Could you write out exactly the lines from the one that contains "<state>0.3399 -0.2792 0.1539" through the last line of the listing below, both included and nothing more?

## Information shown
##########
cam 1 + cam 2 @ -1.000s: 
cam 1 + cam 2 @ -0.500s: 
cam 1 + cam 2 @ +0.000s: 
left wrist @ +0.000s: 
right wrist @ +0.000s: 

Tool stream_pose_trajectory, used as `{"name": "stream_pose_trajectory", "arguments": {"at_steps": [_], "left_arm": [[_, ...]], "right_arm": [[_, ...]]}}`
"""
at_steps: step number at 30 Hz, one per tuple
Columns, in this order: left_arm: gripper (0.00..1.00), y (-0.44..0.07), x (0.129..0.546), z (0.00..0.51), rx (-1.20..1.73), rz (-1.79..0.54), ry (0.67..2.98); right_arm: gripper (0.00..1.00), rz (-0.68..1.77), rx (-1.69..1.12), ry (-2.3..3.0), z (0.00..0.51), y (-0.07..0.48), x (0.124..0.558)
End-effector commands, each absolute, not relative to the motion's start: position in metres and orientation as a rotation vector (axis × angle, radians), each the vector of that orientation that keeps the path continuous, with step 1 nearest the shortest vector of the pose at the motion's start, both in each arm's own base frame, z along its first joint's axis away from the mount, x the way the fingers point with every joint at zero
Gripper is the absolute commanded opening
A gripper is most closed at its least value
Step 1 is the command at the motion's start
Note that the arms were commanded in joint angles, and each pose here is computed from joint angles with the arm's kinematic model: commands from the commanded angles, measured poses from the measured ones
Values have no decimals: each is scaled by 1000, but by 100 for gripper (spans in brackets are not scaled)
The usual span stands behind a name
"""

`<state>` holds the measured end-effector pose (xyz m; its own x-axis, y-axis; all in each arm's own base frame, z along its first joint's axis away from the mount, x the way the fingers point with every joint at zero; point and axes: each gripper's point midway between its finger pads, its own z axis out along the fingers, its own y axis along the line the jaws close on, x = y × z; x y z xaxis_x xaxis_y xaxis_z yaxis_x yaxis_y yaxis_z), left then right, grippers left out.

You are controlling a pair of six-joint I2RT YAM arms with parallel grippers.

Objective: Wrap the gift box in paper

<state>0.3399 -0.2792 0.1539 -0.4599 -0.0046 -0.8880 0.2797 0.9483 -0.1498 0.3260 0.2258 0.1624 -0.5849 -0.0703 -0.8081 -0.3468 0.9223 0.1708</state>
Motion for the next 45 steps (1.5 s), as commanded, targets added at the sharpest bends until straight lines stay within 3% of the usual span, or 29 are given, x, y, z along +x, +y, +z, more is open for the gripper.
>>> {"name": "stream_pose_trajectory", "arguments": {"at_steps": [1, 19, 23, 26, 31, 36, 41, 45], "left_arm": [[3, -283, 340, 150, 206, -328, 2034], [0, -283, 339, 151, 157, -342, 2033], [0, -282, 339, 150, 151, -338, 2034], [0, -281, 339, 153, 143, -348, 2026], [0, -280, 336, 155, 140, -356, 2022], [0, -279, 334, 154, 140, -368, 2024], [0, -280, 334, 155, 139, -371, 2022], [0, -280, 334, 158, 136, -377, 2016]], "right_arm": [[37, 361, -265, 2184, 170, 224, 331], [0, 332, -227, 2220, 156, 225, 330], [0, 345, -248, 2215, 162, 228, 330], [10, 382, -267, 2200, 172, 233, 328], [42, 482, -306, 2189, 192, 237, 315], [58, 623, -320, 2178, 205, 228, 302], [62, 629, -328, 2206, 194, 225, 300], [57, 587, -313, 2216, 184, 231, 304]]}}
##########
## Output of the task
<state>0.3399 -0.2792 0.1539 -0.4599 -0.0046 -0.8880 0.2797 0.9483 -0.1498 0.3260 0.2258 0.1624 -0.5849 -0.0703 -0.8081 -0.3468 0.9223 0.1708</state>
Motion for the next 45 steps (1.5 s), as commanded, targets added at the sharpest bends until straight lines stay within 3% of the usual span, or 29 are given, x, y, z along +x, +y, +z, more is open for the gripper.
>>> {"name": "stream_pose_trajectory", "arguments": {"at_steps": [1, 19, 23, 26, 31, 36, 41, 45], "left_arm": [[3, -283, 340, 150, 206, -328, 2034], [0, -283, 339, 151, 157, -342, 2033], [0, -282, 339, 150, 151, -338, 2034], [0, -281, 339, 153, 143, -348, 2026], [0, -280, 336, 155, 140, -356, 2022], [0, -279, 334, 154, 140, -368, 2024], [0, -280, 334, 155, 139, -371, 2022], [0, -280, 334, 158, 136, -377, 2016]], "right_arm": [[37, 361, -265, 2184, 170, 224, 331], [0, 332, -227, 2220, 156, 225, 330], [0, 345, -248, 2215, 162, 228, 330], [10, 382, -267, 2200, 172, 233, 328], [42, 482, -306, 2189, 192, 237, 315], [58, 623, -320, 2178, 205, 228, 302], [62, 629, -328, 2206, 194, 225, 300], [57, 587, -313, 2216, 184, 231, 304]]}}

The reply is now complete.